The second project, EAP596,  is from the Caribbean as well, aiming to survey the endangered records of Anguilla. Anguilla also has no formal archive for the collection of records relating to the island. Most archival work has been undertaken on a voluntary basis. Most notably, the Anguilla Archaeological & Historical Society (AAHS), although lacking in resources, has intervened on an ad hoc basis in order to prevent the destruction of historical records wherever possible.
The survey yielded somewhat more pre-1900 material than expected. It represents a valuable resource for research into the island’s history. The material offers a portrait of social and economic conditions, distilled from the King’s Bench records of the 18th century as well as from the Deed series that begin in 1824 and continue through into the later 20th century.
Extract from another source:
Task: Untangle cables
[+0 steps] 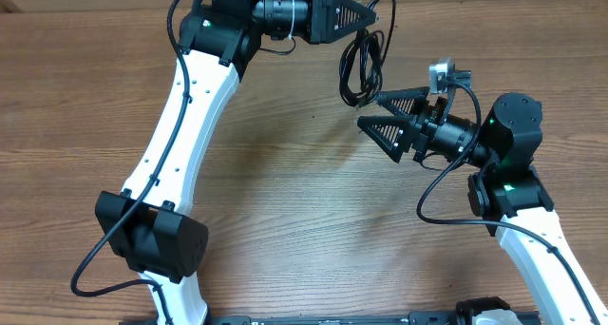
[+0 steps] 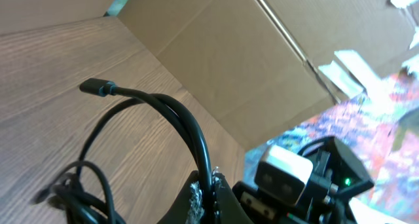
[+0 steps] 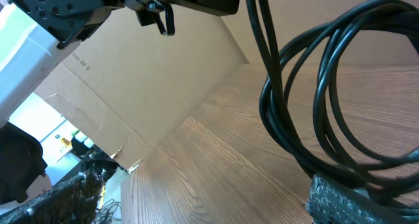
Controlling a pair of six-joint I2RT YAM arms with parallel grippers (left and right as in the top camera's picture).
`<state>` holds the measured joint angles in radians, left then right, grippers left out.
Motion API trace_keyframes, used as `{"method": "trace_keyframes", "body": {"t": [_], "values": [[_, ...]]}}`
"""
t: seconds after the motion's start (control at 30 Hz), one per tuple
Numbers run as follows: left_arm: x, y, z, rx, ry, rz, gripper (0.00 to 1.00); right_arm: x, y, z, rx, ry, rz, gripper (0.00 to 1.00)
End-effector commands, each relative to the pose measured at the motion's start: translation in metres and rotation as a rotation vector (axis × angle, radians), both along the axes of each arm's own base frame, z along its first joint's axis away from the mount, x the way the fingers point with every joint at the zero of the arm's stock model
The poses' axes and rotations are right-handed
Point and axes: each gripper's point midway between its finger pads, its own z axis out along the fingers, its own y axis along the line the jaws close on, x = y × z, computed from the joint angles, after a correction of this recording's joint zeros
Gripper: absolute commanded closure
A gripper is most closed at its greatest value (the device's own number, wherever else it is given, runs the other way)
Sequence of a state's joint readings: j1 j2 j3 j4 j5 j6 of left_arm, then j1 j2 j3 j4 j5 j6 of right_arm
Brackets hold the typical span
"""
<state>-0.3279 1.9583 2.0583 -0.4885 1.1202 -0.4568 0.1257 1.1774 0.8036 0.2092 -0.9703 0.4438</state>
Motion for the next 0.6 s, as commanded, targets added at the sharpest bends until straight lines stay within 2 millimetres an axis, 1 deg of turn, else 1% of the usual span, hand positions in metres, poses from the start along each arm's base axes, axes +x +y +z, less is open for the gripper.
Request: {"method": "trace_keyframes", "body": {"t": [0.0,0.1,0.17,0.2,0.23,0.37,0.43,0.5,0.53,0.57], "values": [[-0.011,-0.002,0.029,-0.038,0.046,0.013,0.96,0.000,0.000,-0.002,-0.004,-0.008,0.006,0.00],[-0.019,-0.009,0.030,-0.041,0.047,-0.021,0.96,0.007,-0.004,-0.003,-0.030,-0.043,-0.040,0.02],[-0.025,-0.013,0.030,-0.046,0.045,-0.045,0.96,0.018,-0.010,-0.004,-0.039,-0.044,-0.112,0.03],[-0.028,-0.014,0.031,-0.050,0.047,-0.063,0.96,0.031,-0.020,-0.005,-0.052,-0.044,-0.205,0.03],[-0.031,-0.014,0.032,-0.053,0.049,-0.078,0.96,0.035,-0.023,-0.006,-0.057,-0.044,-0.239,0.04],[-0.034,-0.018,0.032,-0.054,0.050,-0.088,0.96,0.046,-0.033,-0.009,-0.074,-0.039,-0.324,0.08],[-0.037,-0.022,0.032,-0.054,0.048,-0.099,0.96,0.050,-0.038,-0.014,-0.099,-0.035,-0.358,0.17],[-0.040,-0.025,0.033,-0.055,0.045,-0.107,0.96,0.050,-0.038,-0.017,-0.127,-0.058,-0.355,0.25],[-0.041,-0.026,0.033,-0.056,0.045,-0.111,0.96,0.050,-0.039,-0.017,-0.138,-0.069,-0.354,0.28],[-0.041,-0.027,0.033,-0.055,0.045,-0.112,0.96,0.050,-0.039,-0.017,-0.143,-0.074,-0.353,0.29]]}}
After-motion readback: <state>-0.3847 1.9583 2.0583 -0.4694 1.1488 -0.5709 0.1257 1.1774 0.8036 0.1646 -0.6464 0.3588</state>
There is abundant documentary material that relates to the Revolutionary period, although much of it has been destroyed by natural disaster and human neglect. The Revolutionary documents have stimulated the most local interest and also detail the extraordinary transformation of Anguilla from an island in 1970 without telephones or electricity to the complex tourist-based economy and society of the present day.

The project’s secondary focus was on creating a digital sample of some of the material. Four document series, comprising six bound volumes, one newspaper and one group of unbound documents were digitised, resulting in the creation of 2,491 digital images. These are now available to view via our website.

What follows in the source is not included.